I need a fresh start. September hardly seems the time to start anew, but its a milestone for me. Last September, I felt so thankful to be able to walk! Every step was labored, but brought me closer to improvement: closer to getting "back to normal". Problem is, now that i've gotten to where i thought that was, I'm not sure that's where i should be. It feels like there is something missing. I'm pretty sure that thing is that "C" word i've been trying so hard to get away from.

"Normal Life" still includes Cancer. The Knee-Bunion is gone, but my experience remains. Shame on me for trying to forget that.

4 comments:

Chaybee said...

Wow! I knew you looked focus this morning when I saw you at FUMC. I think September is a perfect time for new starts.. just think- new school shoes, clean notebooks, shiney pencil cases. We'll let you let go of this blog, as long as you promise to start a new one.. I LOVE to read your writing!!!

Zay said...

I have a hard time reading you scold yourself when I admire your strength and positivity so much.

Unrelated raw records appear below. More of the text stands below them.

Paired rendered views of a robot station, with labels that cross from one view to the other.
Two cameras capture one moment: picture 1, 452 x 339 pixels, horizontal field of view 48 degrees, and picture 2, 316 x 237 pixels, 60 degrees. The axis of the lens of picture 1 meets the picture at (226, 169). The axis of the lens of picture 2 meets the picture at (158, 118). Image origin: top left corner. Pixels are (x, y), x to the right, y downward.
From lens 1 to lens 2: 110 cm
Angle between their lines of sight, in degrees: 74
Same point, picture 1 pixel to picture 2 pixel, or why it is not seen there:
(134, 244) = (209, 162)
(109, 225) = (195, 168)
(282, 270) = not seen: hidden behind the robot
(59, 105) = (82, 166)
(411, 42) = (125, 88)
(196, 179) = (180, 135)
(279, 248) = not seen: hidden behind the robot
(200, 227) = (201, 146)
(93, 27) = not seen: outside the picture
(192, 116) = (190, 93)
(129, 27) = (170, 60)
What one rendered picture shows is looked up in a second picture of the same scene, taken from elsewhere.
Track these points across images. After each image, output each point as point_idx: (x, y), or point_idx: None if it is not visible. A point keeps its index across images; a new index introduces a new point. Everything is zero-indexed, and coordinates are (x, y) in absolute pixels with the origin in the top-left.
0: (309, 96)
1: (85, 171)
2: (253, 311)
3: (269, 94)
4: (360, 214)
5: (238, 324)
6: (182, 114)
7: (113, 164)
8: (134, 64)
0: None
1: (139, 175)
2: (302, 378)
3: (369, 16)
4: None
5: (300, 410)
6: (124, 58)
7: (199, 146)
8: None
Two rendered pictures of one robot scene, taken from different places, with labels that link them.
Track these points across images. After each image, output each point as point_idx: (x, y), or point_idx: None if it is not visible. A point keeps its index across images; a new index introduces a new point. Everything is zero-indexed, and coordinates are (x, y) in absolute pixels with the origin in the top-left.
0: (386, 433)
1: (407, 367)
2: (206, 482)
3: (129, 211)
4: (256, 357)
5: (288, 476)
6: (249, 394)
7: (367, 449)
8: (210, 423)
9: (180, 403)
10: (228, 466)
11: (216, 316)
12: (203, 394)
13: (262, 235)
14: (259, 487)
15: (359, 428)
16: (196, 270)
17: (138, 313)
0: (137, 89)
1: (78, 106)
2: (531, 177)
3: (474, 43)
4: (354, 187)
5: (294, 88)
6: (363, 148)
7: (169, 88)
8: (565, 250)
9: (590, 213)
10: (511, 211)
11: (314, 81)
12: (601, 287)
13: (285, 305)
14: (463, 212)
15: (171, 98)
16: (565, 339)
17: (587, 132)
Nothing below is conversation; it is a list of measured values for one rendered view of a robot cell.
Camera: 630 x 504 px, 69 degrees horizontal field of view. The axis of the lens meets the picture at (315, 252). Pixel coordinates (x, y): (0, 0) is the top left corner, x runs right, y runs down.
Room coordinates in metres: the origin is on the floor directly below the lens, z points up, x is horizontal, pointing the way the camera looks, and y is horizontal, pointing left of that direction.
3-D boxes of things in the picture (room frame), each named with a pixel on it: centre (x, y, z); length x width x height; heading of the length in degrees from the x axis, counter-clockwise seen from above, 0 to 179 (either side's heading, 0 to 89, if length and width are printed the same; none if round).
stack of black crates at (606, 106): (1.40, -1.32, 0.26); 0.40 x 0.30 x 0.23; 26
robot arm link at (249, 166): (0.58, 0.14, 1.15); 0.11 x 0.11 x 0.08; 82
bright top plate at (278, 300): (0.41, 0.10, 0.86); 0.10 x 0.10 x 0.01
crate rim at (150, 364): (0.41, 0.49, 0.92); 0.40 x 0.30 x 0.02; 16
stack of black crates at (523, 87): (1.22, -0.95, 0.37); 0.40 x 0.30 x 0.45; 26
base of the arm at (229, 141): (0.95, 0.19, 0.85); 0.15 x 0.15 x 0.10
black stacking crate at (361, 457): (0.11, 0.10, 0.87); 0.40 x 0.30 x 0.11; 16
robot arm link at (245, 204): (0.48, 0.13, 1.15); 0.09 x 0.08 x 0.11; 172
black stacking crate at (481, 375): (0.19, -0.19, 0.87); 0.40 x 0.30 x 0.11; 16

If there are times that you do "forget" I don't think it's from you not being grateful for being healthy. I think it's just hard to ignore life's momentum that pushes you forward and away from the "C" word.

Mary T-Allen said...

There's nothing wrong with wanting to move on. It doesn't mean you've forgotten. Don't beat yourself up about it or get rid of your blog (!); you can always rename it. Also, I think September is a great fresh start time since it's the beginning of the school year and all. I will get you a bouquet of freshly-sharpened pencils to commemorate!

KB said...

I start over all the time and look at me. ;-) So ... I may not be the best example.